Sara’s Blog: Planning laws shake up – and have your say in what gets built where for the future

The biggest shake-up to planning rules in more than 70 years was revealed in the Queen’s Speech on Tuesday. And, at the same time, there is chance for businesses to influence what gets built where – and particularly where you might want to build new premises – in Stoke-on-Trent and Newcastle.

The current planning system has hardly been touched since 1947, but the Government, after many false attempts, now plans to replace it through the Planning Bill with reforms that have been brought forward.

The aim is to simplify planning for housing, making sure that homes and infrastructure can be delivered more quickly across England. It comes as the government aims to create 300,000 new homes annually – an increase of over 100,000 new homes per annum.

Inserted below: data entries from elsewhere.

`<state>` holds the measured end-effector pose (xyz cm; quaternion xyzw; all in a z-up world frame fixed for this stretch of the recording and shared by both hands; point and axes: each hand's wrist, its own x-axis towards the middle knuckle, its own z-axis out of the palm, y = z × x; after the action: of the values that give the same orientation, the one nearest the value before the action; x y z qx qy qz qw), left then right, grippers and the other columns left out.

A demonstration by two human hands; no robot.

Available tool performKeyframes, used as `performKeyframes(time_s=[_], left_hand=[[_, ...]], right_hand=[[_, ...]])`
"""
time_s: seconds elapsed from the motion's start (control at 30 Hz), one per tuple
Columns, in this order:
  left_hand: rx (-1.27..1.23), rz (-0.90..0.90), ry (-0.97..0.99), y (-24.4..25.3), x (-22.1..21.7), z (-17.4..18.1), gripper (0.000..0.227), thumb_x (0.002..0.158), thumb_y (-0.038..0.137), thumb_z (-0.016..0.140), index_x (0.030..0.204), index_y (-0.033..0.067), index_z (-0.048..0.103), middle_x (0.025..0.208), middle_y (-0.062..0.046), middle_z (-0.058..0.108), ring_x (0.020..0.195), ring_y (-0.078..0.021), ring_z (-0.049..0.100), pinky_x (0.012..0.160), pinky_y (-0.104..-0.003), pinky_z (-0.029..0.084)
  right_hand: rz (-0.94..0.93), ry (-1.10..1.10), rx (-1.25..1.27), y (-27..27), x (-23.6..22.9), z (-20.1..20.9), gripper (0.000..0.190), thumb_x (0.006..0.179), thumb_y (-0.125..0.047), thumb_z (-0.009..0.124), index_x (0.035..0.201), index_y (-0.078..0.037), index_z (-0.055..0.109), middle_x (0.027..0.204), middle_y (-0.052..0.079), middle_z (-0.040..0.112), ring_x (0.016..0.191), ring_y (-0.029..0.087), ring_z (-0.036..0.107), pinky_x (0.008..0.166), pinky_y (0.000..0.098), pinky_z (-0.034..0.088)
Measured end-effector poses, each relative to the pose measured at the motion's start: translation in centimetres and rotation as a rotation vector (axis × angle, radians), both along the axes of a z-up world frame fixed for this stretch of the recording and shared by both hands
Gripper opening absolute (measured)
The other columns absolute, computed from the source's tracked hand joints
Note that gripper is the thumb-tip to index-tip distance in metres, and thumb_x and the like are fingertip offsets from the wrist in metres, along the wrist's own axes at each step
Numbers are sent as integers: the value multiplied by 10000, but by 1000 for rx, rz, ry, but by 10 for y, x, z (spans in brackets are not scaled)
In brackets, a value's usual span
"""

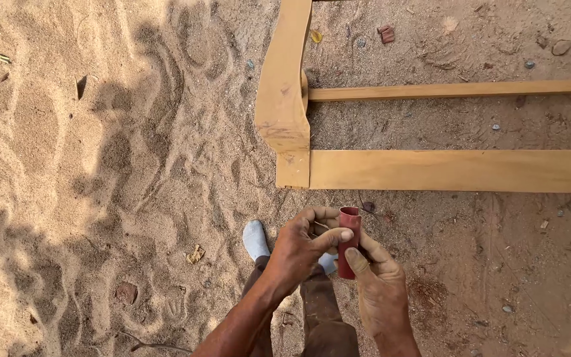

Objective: Sanding the surfaces and joints of a wooden bench or frame outdoors using sandpaper.

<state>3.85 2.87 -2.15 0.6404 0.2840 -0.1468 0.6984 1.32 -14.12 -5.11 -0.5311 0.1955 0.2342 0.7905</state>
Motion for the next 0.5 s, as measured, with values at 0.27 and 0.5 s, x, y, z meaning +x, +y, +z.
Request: performKeyframes(time_s=[0.27, 0.5], left_hand=[[-137, -71, -95, 7, 32, -21, 255, 924, 198, 767, 1035, -26, 720, 898, -84, 748, 761, -123, 699, 679, -292, 622], [-121, -42, -12, 5, 30, -21, 253, 916, 239, 749, 1000, 1, 723, 841, -66, 756, 691, -100, 699, 619, -274, 613]], right_hand=[[-53, 65, -13, 14, 38, 13, 480, 923, -122, 704, 1362, 59, 637, 1213, 144, 744, 1033, 185, 701, 806, 353, 587], [-93, 100, 3, 14, 33, -9, 387, 875, -47, 754, 1239, 61, 682, 1101, 141, 752, 941, 166, 717, 824, 291, 610]])
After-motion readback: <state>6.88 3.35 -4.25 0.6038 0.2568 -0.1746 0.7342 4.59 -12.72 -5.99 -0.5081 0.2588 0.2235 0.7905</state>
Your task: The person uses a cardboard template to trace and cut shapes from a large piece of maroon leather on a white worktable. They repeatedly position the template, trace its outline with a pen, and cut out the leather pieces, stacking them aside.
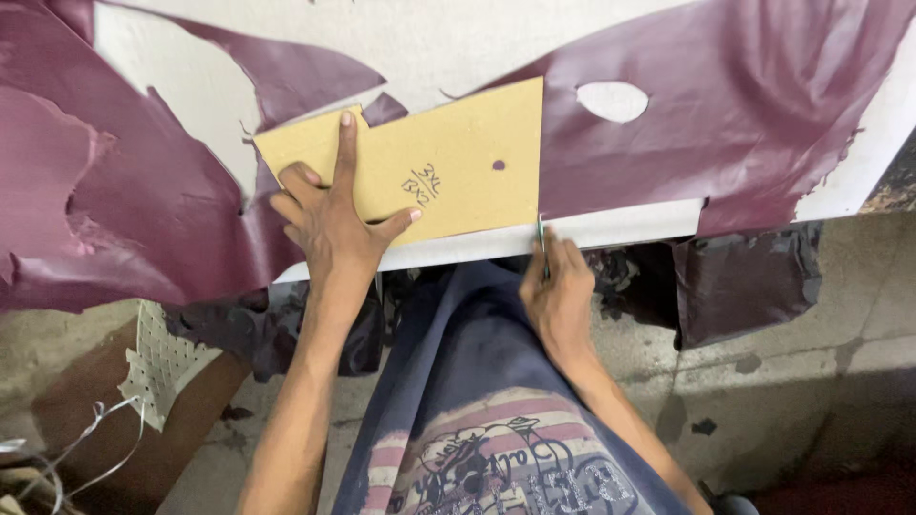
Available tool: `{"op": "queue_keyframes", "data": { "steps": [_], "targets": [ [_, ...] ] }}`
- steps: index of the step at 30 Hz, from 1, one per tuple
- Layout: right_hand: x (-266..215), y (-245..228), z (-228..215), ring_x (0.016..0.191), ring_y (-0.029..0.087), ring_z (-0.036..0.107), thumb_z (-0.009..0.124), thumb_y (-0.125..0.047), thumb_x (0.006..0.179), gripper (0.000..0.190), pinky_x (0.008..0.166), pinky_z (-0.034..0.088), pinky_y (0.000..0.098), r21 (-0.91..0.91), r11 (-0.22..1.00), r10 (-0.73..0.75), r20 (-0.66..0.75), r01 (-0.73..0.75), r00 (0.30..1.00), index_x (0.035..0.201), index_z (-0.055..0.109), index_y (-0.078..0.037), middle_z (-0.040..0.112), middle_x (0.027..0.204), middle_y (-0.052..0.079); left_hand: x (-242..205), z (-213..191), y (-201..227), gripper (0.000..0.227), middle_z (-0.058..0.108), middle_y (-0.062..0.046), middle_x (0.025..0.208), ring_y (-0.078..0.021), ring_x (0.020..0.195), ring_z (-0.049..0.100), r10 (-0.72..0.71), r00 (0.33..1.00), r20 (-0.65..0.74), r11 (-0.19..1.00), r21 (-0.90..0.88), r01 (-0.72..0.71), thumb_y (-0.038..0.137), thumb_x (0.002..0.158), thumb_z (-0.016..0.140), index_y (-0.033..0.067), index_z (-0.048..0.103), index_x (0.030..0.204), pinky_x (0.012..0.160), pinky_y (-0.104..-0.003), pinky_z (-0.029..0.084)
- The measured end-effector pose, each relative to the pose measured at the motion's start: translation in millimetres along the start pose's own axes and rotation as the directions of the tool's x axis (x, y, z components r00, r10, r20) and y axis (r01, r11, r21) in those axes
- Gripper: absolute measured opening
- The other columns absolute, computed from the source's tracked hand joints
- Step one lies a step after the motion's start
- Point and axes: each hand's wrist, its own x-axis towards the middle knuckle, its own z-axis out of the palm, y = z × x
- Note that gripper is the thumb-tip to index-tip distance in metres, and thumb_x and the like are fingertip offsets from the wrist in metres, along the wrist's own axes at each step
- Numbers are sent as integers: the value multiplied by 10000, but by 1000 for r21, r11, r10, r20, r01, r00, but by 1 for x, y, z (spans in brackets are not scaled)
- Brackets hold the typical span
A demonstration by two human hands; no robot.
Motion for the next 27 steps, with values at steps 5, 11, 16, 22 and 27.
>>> {"op": "queue_keyframes", "data": {
  "steps": [5,11,16,22,27],
  "targets": [
    [-27,14,-27,669,366,667,659,72,893,274,596,502,412,-9,986,166,234,-168,958,1162,709,88,667,855,239,-7,4,-14,1289,358,-226,1164,-397,993,359,80,996,-34,995,62,-78,410,562,1031,348,282,1609,806,-518,438],
    [-16,-3,-26,826,282,681,598,93,827,431,694,554,384,180,963,-254,359,201,898,1241,692,19,613,902,141,-9,-17,-20,1231,410,-158,1200,-368,1032,439,71,997,34,997,39,-73,271,600,987,409,275,1594,837,-524,484],
    [0,-44,56,924,278,591,671,19,723,573,768,543,390,260,743,-663,414,617,624,1295,654,3,573,985,108,-14,-28,-20,1234,416,-130,1215,-361,1069,463,51,998,35,999,-16,-50,215,585,981,425,281,1580,824,-532,489],
    [-1,-54,107,1067,324,592,688,-82,756,413,872,555,391,187,637,-724,478,748,498,1153,647,22,598,1125,134,-1,-18,-32,1255,414,-153,1241,-392,1081,482,76,997,29,996,-37,-75,166,566,980,418,275,1573,824,-543,523],
    [10,-55,107,1140,368,587,661,-48,727,491,849,556,387,199,612,-723,532,765,440,1211,661,35,614,1218,160,4,-21,-25,1272,402,-198,1255,-413,1029,510,64,998,28,998,9,-64,70,589,953,411,255,1596,804,-498,558]
  ]
}}
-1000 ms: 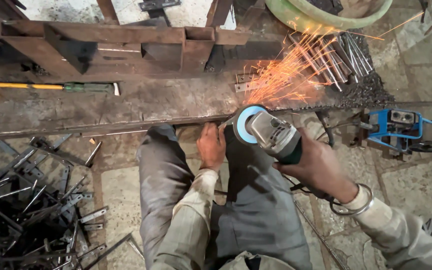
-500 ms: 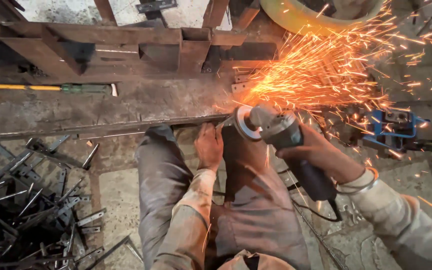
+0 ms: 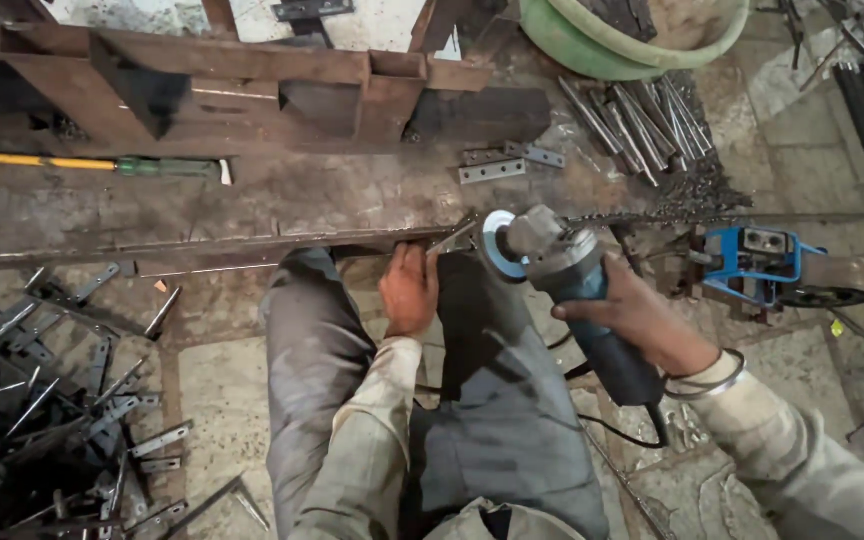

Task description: The recorder uses an angle grinder to smooth and finish metal hinge components at a workbench.

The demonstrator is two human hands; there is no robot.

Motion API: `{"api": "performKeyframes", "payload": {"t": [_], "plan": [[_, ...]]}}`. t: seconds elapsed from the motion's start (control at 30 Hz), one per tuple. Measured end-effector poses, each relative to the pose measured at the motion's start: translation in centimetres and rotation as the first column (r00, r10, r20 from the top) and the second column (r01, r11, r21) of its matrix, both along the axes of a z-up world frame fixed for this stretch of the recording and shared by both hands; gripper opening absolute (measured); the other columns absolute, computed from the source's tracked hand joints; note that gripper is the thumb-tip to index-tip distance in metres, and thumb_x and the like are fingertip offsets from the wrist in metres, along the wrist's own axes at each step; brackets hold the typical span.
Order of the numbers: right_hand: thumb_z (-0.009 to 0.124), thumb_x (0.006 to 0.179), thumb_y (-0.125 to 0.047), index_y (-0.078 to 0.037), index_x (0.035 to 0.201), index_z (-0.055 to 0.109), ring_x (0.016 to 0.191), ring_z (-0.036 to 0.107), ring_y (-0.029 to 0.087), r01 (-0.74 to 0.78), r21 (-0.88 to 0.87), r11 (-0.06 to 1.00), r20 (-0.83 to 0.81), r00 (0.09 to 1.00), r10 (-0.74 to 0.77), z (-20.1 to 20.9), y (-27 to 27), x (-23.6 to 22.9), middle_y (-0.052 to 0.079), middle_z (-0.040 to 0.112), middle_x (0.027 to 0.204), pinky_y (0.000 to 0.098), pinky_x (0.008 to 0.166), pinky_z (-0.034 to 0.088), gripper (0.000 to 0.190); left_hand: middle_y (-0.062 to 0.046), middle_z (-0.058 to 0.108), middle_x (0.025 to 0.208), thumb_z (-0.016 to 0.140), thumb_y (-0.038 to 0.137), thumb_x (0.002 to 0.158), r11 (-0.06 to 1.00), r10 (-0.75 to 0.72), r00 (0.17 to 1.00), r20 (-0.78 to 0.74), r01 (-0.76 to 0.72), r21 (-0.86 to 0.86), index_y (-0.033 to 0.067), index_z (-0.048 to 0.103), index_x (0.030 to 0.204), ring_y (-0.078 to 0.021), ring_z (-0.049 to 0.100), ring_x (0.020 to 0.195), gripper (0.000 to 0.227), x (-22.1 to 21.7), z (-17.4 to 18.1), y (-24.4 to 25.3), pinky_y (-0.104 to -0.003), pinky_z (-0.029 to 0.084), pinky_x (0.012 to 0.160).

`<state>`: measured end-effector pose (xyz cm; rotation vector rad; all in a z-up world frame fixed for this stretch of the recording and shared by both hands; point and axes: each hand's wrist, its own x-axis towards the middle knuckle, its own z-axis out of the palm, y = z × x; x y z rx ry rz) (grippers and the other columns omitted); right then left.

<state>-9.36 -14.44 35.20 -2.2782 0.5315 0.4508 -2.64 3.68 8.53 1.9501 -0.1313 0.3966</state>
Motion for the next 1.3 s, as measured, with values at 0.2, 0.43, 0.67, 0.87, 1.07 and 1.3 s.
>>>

What businesses also need to know is whether there will be enough “employment land” for their growth and development.

The key planning system changes are:

Cutting Red tape: The Planning Bill aims to cut the time it takes for developments to go through the planning system. Under the current rules, it takes an average of five years for a “standard housing development” to go through. And businesses who are engaged with the system for their own developments know that it is a tortuous and complex system – and seems to be quite opaque.

Move to a digital service: The changes also include a move from a document-based planning system to a digital and map-based service. The hope is that this will allow residents to be more engaged in the development of their local area. Presently only percent of locals engage with planning applications, according to the government. However, residents often oppose business development and so this could be difficult for companies seeking to build or expand.

Change local plans: The government also aims to change local plans, so they provide more certainty over the type and design of development permitted. This would include reforms for locally led development corporations to ensure local areas have access to support for growth and generation.

However, the current Local Plans need to have businesses input. Stoke-on-Trent City Council’s Local Plan went out for consultation this week until 21st June.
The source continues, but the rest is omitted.